I was to be put on a “married status” contract, and would reap further benefits in terms of additional expense allowances, and a generous ‘living allowance. In return, my contract was extended from one year to two.

Azzy became an accepted member of the Port Harcourt married community, and Tim made sure that we were integrated into social functions, and were invited to dinner and barbeques and all the other activities that went on in those far off days.

We made particular friends with Tim and his family and another young UK accounting colleague who had also been posted to Port Harcourt with his wife.

We all became firm friends, and even entertained them at our own ‘abandoned property’ house, once it’s transformation into a civilised, liveable home was complete.

So life was good for a short while.

But Azzy was the first in my long line of controlling, trouble-making wives with a strong liking for alcohol, which only served to embellish her already disruptive behaviour.

She loved to go out at night and we became regulars at the best hotel in town, the luxurious and palatial Presidential Hotel, which had now been re-opened following refurbishment and war damage repair.

The Presidential had a night club where foreign artists would perform a nightly cabaret.

We were there nearly every night, both of us getting quite drunk and the drunker Azzy became the more difficult she would become, and we would invariably start fighting either in the nightclub itself, (Azzy would suddenly accuse me of looking at a another girl and started shouting at me), on the way home, or after we reached our house.

On one unforgettable occasion, we were already drunk and fighting each other on the way back to our house, when we were stopped by the military at a road block.

We were ordered out of the car, and Azzy decided to take issue with the armed soldiers.
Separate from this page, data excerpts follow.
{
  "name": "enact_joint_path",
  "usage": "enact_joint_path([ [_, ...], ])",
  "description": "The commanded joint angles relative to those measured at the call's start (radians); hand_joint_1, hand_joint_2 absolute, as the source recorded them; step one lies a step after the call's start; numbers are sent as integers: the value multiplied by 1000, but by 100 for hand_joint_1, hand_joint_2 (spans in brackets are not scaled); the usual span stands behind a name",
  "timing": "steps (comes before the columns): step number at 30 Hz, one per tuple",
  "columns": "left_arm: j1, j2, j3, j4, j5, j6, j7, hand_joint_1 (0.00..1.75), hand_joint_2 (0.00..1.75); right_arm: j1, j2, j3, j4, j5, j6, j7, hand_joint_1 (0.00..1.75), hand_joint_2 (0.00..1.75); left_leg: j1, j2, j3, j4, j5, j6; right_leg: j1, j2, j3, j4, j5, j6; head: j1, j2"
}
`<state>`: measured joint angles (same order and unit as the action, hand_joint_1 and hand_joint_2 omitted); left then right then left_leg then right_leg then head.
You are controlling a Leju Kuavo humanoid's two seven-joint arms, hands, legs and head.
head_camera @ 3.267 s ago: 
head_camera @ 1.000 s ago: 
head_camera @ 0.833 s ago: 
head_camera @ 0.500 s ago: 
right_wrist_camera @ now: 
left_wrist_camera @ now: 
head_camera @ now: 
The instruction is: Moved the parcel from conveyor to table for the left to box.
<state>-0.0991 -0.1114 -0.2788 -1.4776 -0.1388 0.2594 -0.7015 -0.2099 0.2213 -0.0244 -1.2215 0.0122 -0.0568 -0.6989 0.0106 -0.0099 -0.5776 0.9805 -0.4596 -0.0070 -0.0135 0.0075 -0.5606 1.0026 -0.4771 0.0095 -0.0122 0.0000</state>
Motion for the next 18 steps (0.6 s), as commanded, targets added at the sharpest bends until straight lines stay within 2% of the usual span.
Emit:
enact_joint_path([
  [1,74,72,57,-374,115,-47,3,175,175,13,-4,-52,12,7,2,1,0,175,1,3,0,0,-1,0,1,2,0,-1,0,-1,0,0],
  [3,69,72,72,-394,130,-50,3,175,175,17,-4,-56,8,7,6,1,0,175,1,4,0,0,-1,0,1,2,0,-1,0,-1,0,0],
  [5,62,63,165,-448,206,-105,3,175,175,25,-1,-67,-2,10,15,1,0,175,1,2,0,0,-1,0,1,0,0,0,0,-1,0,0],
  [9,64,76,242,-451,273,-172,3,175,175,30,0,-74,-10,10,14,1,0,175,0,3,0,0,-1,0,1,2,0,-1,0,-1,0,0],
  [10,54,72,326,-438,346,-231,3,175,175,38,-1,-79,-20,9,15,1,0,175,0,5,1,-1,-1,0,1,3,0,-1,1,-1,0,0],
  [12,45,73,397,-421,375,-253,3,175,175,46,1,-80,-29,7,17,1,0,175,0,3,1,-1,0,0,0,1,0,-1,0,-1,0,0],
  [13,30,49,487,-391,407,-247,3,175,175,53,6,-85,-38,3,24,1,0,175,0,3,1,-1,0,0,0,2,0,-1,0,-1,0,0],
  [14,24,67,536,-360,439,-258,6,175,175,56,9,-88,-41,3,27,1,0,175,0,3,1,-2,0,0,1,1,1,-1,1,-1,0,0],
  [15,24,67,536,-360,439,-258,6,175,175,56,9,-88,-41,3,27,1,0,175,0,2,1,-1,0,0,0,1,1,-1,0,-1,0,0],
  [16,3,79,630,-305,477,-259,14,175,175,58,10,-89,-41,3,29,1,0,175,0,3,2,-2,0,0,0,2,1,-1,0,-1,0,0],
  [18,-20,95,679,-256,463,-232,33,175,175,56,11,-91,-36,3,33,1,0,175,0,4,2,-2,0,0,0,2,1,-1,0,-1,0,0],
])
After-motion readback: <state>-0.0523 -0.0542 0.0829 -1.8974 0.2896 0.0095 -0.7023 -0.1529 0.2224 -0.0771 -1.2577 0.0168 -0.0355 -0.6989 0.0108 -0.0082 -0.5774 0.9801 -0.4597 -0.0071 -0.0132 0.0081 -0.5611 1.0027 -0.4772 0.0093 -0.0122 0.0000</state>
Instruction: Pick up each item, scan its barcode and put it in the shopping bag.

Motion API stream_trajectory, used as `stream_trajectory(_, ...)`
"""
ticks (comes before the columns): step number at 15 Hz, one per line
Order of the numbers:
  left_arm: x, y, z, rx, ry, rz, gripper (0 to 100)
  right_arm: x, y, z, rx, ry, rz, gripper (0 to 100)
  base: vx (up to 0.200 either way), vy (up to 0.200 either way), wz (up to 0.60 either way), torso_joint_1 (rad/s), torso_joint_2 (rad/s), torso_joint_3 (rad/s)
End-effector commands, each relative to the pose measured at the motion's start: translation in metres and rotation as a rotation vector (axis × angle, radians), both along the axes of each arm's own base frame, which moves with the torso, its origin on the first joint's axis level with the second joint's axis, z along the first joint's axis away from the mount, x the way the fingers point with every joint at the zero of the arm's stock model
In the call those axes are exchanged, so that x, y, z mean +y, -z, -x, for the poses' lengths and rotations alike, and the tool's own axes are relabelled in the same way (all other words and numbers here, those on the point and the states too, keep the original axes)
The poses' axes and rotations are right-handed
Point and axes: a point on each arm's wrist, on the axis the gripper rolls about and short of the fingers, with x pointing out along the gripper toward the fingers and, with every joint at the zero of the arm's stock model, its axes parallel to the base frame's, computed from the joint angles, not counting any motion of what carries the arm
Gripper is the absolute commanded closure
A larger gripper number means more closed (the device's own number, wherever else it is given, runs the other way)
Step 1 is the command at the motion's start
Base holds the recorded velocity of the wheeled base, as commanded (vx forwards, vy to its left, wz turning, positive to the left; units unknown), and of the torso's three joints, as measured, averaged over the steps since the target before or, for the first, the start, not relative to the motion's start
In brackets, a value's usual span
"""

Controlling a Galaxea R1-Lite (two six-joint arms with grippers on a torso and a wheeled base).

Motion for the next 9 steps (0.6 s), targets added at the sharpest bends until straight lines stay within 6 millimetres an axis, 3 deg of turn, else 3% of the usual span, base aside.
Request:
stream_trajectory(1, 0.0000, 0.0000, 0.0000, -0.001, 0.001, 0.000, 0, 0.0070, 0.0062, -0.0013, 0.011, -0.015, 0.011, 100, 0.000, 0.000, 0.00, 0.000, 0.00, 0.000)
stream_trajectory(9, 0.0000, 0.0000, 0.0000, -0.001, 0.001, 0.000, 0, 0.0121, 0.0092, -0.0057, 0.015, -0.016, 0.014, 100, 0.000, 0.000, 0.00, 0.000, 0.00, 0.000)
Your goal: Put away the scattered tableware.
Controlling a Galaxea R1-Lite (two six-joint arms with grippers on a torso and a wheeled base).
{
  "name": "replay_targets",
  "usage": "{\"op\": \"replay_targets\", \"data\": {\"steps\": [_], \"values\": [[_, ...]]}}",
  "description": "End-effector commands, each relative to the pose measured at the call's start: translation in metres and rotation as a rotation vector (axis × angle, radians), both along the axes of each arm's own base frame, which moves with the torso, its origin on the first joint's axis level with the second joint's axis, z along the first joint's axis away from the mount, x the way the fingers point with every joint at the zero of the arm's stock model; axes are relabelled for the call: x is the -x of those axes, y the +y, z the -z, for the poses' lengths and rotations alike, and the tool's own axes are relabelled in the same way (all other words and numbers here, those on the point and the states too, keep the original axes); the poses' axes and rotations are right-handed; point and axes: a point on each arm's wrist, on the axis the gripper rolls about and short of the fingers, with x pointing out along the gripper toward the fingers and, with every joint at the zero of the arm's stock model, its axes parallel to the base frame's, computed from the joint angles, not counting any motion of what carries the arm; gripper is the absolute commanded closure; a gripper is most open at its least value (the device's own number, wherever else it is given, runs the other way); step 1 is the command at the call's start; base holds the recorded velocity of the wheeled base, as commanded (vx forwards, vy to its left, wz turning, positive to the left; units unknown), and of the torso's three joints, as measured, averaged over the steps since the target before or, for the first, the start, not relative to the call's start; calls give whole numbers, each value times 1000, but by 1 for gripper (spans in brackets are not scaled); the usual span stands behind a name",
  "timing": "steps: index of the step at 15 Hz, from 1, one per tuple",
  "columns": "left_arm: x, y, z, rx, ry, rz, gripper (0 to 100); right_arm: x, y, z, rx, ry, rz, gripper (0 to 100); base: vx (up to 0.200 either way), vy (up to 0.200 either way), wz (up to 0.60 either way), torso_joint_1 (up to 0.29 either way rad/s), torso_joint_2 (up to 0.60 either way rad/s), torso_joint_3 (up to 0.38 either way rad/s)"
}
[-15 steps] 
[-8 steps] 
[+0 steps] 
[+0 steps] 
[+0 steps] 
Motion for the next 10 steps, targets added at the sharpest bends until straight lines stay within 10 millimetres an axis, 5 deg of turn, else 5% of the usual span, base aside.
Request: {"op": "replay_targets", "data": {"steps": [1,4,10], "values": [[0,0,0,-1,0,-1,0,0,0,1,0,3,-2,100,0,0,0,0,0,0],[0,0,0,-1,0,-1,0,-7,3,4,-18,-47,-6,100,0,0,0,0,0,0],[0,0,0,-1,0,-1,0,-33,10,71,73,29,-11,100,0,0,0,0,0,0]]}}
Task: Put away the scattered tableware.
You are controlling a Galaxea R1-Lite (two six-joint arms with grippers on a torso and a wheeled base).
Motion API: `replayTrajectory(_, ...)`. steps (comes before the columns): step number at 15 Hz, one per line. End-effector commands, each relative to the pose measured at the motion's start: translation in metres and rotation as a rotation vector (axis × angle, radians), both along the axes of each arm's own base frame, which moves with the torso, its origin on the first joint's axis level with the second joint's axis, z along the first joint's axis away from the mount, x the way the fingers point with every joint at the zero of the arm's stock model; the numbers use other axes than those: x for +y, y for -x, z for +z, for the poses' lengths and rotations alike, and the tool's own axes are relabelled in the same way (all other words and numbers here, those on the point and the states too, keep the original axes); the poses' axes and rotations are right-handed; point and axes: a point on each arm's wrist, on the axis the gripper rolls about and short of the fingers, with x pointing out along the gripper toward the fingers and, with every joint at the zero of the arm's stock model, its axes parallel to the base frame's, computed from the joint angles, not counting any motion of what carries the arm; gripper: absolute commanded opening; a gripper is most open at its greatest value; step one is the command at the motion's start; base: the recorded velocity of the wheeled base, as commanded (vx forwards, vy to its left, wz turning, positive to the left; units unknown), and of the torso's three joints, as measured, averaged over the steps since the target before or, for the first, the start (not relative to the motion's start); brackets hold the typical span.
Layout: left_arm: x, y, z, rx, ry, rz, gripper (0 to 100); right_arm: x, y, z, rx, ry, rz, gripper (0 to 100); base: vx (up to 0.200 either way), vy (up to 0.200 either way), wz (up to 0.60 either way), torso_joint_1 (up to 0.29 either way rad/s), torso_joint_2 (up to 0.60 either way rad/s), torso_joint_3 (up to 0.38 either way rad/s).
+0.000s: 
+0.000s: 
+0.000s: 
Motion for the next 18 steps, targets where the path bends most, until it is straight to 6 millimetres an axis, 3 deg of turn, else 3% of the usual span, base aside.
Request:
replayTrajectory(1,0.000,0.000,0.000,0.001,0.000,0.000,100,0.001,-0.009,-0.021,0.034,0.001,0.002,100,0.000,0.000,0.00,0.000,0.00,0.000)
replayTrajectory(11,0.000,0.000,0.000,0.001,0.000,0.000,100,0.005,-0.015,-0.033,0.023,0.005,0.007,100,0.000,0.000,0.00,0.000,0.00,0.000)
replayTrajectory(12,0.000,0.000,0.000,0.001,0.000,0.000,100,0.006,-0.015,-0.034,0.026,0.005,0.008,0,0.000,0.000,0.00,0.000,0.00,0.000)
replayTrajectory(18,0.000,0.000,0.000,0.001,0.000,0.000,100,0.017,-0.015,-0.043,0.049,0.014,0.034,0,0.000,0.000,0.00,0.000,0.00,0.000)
She started shouting at them and abusing them and they didn’t like it. After a few minutes of nonstop tirades from Azzy, the soldiers had had enough and they manhandled both of us very roughly and threw us into the back of a Land Rover which was parked nearby.

Azzy continued to shout at them and they decided to put the boot in – on me and Azzy.

We were transported to the local military jail and dragged out the vehicle and thrown onto the floor of a dirty, smelly concrete cell. My clothes were torn and ruined, and I was a mass of cuts and bruises, but otherwise still in one piece – more or less.

Azzy seed to be in a similar state, but by now had finally calmed down a little. The experienced had chastened her, but she was still mumbling under her breath about how she would report the soldiers concerned and get her own back.

We stayed there all night, (or what was left of the night), bitten alive by mosquitoes, feeling very uncomfortable, very thirsty and quite exhausted. In the morning we were released, and had to find our own way back to our car, and thence to our home.

I hadn’t slept all night, but after a quick shower and change of clothes I was driven to the office, where, not for the last time in my working life, I attracted much interest due to my severely battered and bloody state.

Dear Tim was outraged and when I related the story of what had happened. He was all for going down to the military command and demanding that the offending soldiers to be punished, but I managed to prevail, insisting that it would be better just to forget about it. After all, if Azzy hadn’t reacted in such an abusive fashion, the incident would never have occurred.

Later we were to befriend a young Nigerian officer, who was a friend of one of Azzy’s relatives. He would take us to visit his friends in the Officers’ Mess, often stop by my office for coffee and inevitably we would go out eating drinking with him and his brother officers at night.

Now we had ‘protection’ it was unlikely that there would ever be a repeat of what had happened that night.